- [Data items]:

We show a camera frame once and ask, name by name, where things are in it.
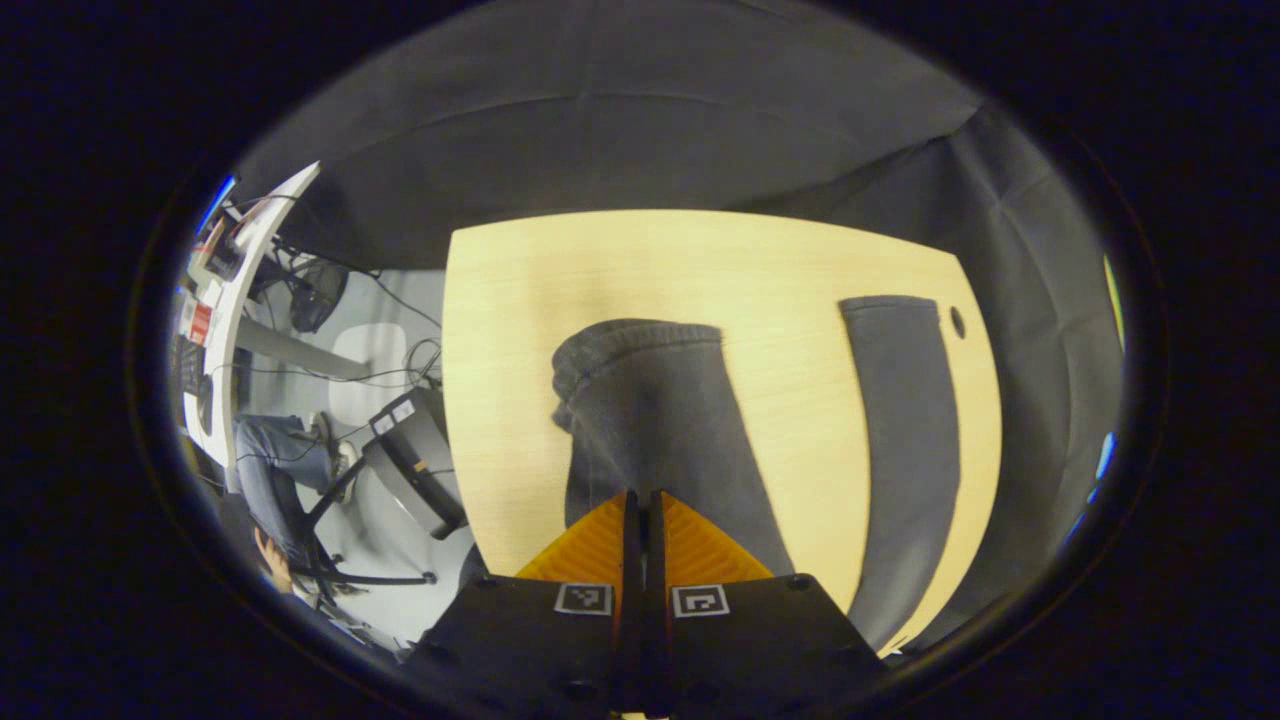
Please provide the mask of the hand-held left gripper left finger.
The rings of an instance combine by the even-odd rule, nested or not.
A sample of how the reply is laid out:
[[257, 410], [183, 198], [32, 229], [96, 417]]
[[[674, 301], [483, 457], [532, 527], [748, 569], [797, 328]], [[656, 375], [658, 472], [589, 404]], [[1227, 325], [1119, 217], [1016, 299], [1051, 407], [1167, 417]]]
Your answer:
[[458, 717], [608, 717], [639, 570], [632, 493], [605, 501], [512, 575], [463, 587], [410, 675]]

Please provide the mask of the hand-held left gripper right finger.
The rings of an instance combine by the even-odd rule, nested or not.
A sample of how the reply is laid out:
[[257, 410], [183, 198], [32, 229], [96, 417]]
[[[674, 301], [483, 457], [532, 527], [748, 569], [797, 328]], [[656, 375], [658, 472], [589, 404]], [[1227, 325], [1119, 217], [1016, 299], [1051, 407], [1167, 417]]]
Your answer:
[[822, 584], [774, 574], [666, 492], [646, 515], [643, 708], [653, 717], [837, 717], [888, 666]]

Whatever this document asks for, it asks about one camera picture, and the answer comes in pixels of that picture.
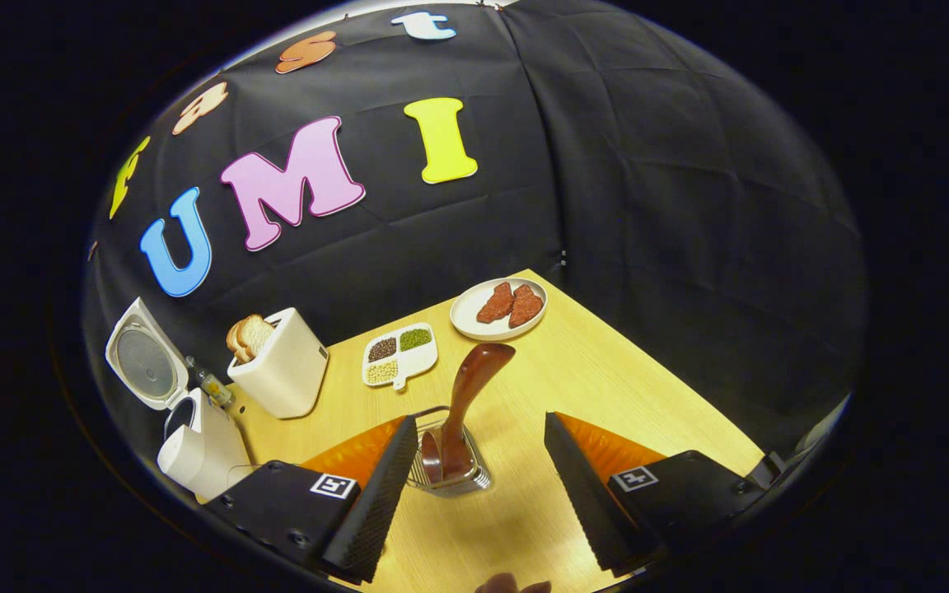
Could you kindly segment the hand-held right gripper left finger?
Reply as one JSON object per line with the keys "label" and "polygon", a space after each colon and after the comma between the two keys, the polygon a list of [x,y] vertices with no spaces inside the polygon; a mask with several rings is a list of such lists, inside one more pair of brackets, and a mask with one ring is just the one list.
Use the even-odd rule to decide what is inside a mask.
{"label": "hand-held right gripper left finger", "polygon": [[295,465],[271,460],[204,506],[294,566],[373,581],[417,453],[412,414]]}

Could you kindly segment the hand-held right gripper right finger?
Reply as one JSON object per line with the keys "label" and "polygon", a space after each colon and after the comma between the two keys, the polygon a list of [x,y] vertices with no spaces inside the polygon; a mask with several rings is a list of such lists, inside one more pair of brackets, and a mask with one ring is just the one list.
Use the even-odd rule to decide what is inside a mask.
{"label": "hand-held right gripper right finger", "polygon": [[596,563],[617,577],[707,548],[772,485],[769,455],[742,476],[700,451],[663,455],[564,413],[546,414],[544,444]]}

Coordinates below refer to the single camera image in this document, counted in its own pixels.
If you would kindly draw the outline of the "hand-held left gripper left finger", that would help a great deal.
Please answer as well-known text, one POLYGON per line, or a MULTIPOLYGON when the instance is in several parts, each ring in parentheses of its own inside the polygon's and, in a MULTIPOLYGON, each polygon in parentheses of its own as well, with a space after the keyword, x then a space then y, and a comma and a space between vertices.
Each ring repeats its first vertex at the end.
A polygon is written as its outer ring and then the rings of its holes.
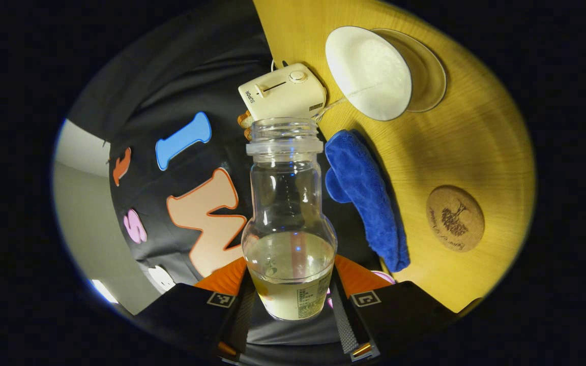
POLYGON ((255 295, 246 259, 240 257, 195 285, 176 284, 135 321, 196 356, 238 359, 246 352, 255 295))

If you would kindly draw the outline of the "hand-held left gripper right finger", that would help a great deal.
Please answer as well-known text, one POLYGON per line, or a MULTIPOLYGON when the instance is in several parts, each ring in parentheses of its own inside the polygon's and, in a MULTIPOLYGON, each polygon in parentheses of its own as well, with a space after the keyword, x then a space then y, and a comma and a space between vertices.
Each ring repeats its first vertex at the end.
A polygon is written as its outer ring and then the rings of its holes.
POLYGON ((459 318, 411 281, 391 284, 341 255, 330 296, 343 352, 354 363, 400 356, 459 318))

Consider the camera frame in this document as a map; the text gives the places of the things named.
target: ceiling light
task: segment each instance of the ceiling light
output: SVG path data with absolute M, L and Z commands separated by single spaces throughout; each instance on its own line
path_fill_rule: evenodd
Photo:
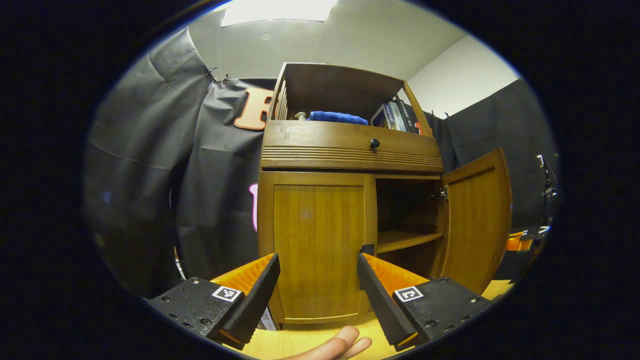
M 221 27 L 261 20 L 326 21 L 338 0 L 233 0 L 213 11 L 225 11 Z

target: cabinet drawer
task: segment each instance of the cabinet drawer
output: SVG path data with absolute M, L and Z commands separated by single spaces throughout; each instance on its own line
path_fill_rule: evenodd
M 371 147 L 377 139 L 380 146 Z M 443 172 L 436 140 L 382 127 L 300 120 L 267 121 L 262 168 Z

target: wooden floor
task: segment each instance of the wooden floor
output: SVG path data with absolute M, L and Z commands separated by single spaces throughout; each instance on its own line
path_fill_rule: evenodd
M 512 286 L 513 284 L 509 284 L 509 280 L 494 280 L 484 291 L 483 297 L 493 300 L 496 296 L 507 292 Z M 357 322 L 313 325 L 284 324 L 281 331 L 256 329 L 251 342 L 244 346 L 242 353 L 258 359 L 280 359 L 299 354 L 324 343 L 336 335 L 345 325 L 355 326 L 360 331 L 361 337 L 367 336 L 373 340 L 370 348 L 352 359 L 378 360 L 398 354 L 394 347 L 387 343 L 380 323 L 373 312 L 363 316 Z

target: door hinge
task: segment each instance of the door hinge
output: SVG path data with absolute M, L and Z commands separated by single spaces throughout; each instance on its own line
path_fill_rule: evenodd
M 444 189 L 439 188 L 438 192 L 435 195 L 435 197 L 437 197 L 440 200 L 449 201 L 449 194 L 447 192 L 447 185 L 444 186 Z

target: pink object
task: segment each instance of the pink object
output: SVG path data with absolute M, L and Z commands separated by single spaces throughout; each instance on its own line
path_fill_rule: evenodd
M 249 192 L 253 195 L 253 230 L 258 232 L 258 184 L 249 186 Z

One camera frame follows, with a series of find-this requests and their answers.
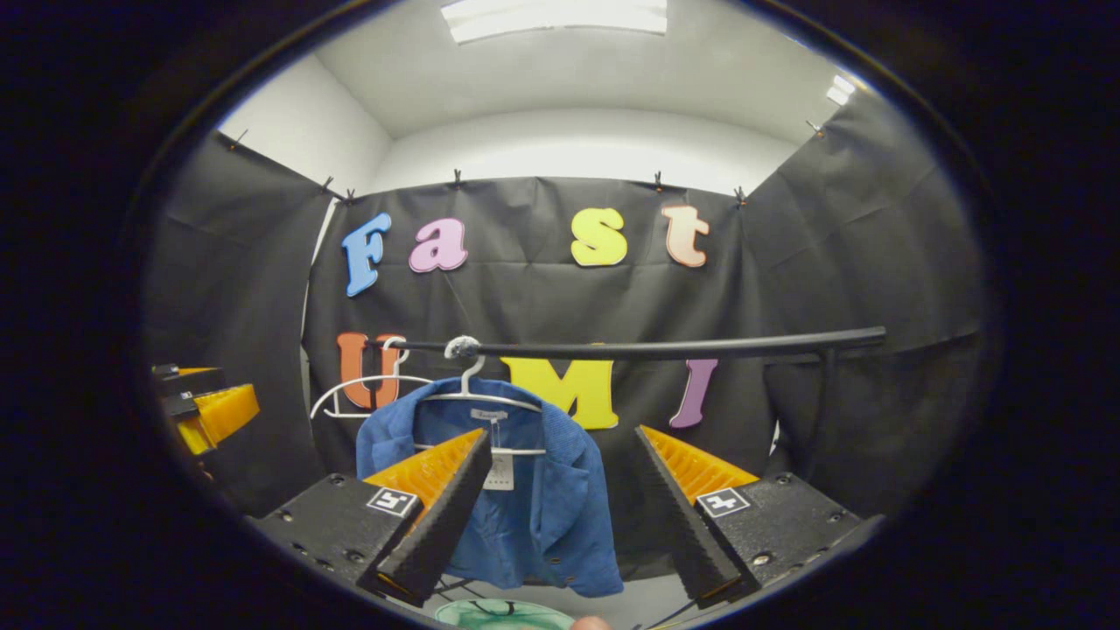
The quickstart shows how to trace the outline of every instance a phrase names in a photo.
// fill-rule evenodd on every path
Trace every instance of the white wall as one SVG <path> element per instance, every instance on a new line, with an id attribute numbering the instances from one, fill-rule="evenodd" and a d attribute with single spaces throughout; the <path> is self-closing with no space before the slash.
<path id="1" fill-rule="evenodd" d="M 392 143 L 381 124 L 308 55 L 272 77 L 218 127 L 226 136 L 330 189 L 370 193 L 370 178 Z"/>
<path id="2" fill-rule="evenodd" d="M 739 127 L 634 110 L 540 110 L 478 118 L 393 142 L 367 186 L 391 191 L 496 177 L 605 177 L 750 192 L 797 149 Z"/>

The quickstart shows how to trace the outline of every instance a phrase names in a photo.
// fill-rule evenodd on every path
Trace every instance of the foam letter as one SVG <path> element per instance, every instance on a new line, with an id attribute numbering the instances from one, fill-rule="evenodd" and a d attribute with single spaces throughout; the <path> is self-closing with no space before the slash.
<path id="1" fill-rule="evenodd" d="M 623 215 L 613 207 L 587 207 L 571 217 L 571 254 L 581 267 L 618 265 L 626 258 Z"/>
<path id="2" fill-rule="evenodd" d="M 420 228 L 420 244 L 409 256 L 409 267 L 417 274 L 427 274 L 439 267 L 450 271 L 467 260 L 463 237 L 467 229 L 458 219 L 440 219 Z"/>
<path id="3" fill-rule="evenodd" d="M 548 359 L 502 358 L 510 367 L 510 382 L 532 391 L 542 400 L 571 411 L 571 419 L 587 430 L 614 428 L 618 416 L 610 408 L 610 369 L 614 361 L 572 361 L 560 378 Z"/>
<path id="4" fill-rule="evenodd" d="M 351 274 L 351 281 L 346 285 L 347 296 L 354 297 L 377 281 L 377 271 L 373 266 L 381 262 L 382 247 L 379 232 L 388 232 L 390 225 L 392 220 L 382 212 L 343 239 L 346 265 Z"/>
<path id="5" fill-rule="evenodd" d="M 669 418 L 669 426 L 673 428 L 690 427 L 703 419 L 703 414 L 700 413 L 703 395 L 708 392 L 711 372 L 719 365 L 719 359 L 689 359 L 684 364 L 689 367 L 689 382 L 684 386 L 681 408 L 675 416 Z"/>
<path id="6" fill-rule="evenodd" d="M 673 260 L 685 267 L 702 267 L 708 257 L 697 251 L 697 233 L 707 234 L 708 223 L 697 219 L 697 209 L 691 205 L 671 205 L 661 209 L 669 217 L 669 234 L 665 237 L 665 248 Z"/>
<path id="7" fill-rule="evenodd" d="M 398 335 L 377 335 L 379 342 L 384 342 L 391 336 Z M 342 382 L 352 381 L 354 379 L 362 378 L 362 351 L 366 349 L 370 342 L 370 337 L 362 333 L 343 333 L 338 335 L 338 350 L 339 356 L 342 358 L 342 365 L 338 373 L 342 377 Z M 396 348 L 390 346 L 388 350 L 382 348 L 381 350 L 381 373 L 383 376 L 389 376 L 393 373 L 393 363 L 396 362 L 396 358 L 400 356 L 401 351 Z M 384 407 L 393 400 L 396 400 L 398 391 L 400 389 L 400 381 L 396 379 L 383 379 L 377 382 L 377 407 Z M 363 409 L 371 408 L 370 401 L 370 389 L 365 387 L 365 383 L 354 383 L 348 385 L 343 388 L 343 393 L 351 402 L 357 405 Z"/>

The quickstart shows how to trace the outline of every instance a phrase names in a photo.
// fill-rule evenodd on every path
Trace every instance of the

- [AIM OF THE EXERCISE]:
Restate word for word the lines of the data above, starting at the line containing "target: pink object" and ending at the line containing "One camera frame", both included, and nothing more.

- [ANSWER BOX]:
target: pink object
task: segment each instance of the pink object
output: SVG path data with absolute M, L and Z commands separated by single spaces throughout; each instance on its own line
path_fill_rule: evenodd
M 249 192 L 253 195 L 253 230 L 258 232 L 258 184 L 249 186 Z

One camera frame follows, with a series of find-this requests and their answers.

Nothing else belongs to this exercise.